Crise na LAM: Dois novos aviões comprados pelo Governo estão retidos na África do Sul há seis meses

Duas aeronaves Embraer 190, adquiridas recentemente pelo Governo moçambicano para reforçar e reestruturar a frota das Linhas Aéreas de Moçambique (LAM), encontram-se imobilizadas na vizinha África do Sul há cerca de meio ano. Os aparelhos, que deveriam simbolizar a modernização da companhia de bandeira nacional, continuam sem realizar qualquer operação comercial ou regressar ao país.

A informação foi avançada numa investigação jornalística da STV, que apurou que as duas aeronaves — que representaram um investimento estimado em cerca de 25 milhões de dólares norte-americanos — estão estacionadas em Joanesburgo.

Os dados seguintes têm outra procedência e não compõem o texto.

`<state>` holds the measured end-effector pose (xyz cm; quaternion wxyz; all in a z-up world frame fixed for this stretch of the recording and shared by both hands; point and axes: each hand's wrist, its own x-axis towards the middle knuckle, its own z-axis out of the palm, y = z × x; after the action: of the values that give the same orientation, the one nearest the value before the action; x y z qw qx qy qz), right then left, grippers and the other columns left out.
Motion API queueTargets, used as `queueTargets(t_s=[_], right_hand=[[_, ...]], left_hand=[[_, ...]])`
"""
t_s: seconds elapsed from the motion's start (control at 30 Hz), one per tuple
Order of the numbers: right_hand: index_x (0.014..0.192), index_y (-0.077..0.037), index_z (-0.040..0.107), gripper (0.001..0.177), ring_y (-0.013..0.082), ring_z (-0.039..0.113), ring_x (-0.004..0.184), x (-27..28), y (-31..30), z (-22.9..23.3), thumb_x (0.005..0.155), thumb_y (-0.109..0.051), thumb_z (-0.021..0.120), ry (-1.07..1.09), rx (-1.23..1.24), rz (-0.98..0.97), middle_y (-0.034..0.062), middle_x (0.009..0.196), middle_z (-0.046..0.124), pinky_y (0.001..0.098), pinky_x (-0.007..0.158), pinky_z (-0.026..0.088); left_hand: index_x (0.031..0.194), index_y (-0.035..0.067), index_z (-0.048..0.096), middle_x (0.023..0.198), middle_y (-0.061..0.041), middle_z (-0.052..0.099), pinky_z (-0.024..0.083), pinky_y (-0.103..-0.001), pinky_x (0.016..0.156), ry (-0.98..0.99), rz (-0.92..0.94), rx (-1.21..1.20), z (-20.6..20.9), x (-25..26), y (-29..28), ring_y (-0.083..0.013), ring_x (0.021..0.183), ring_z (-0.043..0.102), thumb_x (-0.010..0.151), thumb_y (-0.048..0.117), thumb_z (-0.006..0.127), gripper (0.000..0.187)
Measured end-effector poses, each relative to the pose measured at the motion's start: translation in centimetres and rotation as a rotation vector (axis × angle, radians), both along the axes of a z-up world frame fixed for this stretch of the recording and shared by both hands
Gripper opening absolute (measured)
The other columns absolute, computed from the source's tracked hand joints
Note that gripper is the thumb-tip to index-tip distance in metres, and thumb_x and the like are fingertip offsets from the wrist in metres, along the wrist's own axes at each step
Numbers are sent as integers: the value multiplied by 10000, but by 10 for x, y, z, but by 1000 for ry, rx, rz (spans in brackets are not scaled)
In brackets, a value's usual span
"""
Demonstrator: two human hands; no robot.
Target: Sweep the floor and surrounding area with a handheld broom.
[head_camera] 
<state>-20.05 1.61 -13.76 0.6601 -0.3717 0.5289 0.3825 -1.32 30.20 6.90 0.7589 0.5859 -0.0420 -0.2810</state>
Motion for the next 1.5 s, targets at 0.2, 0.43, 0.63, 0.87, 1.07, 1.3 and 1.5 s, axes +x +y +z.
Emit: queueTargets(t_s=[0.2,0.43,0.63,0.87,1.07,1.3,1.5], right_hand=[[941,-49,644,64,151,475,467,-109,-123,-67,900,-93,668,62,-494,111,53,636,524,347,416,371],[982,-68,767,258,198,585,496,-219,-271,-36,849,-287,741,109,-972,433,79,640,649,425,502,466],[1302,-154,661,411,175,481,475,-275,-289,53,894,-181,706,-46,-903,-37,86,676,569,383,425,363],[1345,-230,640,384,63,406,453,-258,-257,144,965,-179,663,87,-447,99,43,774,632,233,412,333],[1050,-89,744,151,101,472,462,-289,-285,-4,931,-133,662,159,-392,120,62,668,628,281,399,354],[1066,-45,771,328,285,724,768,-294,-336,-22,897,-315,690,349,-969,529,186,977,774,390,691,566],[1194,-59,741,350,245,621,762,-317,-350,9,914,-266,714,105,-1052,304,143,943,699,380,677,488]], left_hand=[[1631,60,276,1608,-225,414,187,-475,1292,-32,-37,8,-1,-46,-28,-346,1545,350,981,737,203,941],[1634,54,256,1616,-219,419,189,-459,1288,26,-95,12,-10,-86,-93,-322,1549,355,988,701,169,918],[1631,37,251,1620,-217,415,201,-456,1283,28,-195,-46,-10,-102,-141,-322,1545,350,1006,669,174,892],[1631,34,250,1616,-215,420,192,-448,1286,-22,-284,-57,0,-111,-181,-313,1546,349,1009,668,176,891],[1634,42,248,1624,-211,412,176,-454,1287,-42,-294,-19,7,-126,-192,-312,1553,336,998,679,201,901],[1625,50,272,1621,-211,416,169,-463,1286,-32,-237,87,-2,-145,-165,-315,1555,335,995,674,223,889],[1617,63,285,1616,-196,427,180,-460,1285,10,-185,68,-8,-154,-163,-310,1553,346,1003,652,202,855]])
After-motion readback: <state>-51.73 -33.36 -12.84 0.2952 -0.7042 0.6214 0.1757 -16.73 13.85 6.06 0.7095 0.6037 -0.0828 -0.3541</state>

Questionado sobre a situação, o Presidente do Conselho de Administração dos Caminhos de Ferro de Moçambique (CFM), entidade que integra a comissão de gestão da LAM, confirmou a permanência dos aviões em solo sul-africano, mas justificou o cenário com trabalhos de reestruturação estética.

“Os aviões iam ser pintados. E a pintura que nós estamos a fazer é para uma nova imagem da LAM”, explicou o gestor, assegurando que o processo de pintura já está concluído e que o lançamento da nova identidade visual está a ser programado para os próximos dias.

A liderança minimizou o impacto financeiro directo, classificando os gastos como “custos adicionais” e não propriamente prejuízos, dado que a LAM continua a garantir as suas rotas recorrendo a aviões alugados. Actualmente, a companhia opera com seis aeronaves, das quais apenas duas são de frota própria e quatro são alugadas.

Apesar das justificações oficiais, a paragem prolongada acarreta custos elevados. Contas feitas com base em dados técnicos revelam que o estacionamento de um Embraer 190 na África do Sul custa entre 250 e 300 dólares por dia.

Com uma média de 275 dólares diários, a factura mensal ronda os 8.250 dólares por avião. Multiplicado por seis meses e pelas duas aeronaves paradas, o valor total acumulado em taxas de estacionamento já ultrapassa os 99.000 dólares norte-americanos (mais de 6 milhões de meticais). Este montante não engloba os serviços de manutenção técnica ou assistência.

A investigação traz ainda dados que contradizem a narrativa de uma paragem puramente estética. Fontes ligadas à direcção técnica da companhia aérea confidenciaram que foram detetadas avarias mecânicas preocupantes nos aparelhos durante a sua permanência na África do Sul, incluindo a falta de óleos específicos e a necessidade urgente de substituição de componentes estruturais.

O cenário agravou-se com a recusa da fabricante brasileira Embraer em enquadrar a LAM nos seus programas oficiais de assistência técnica e fornecimento directo. Devido a este bloqueio comercial e de crédito por parte da construtora, a companhia moçambicana vê-se impedida de adquirir peças originais de forma directa, sendo forçada a procurar soluções num mercado paralelo onde os componentes necessários continuam escassos e difíceis de encontrar.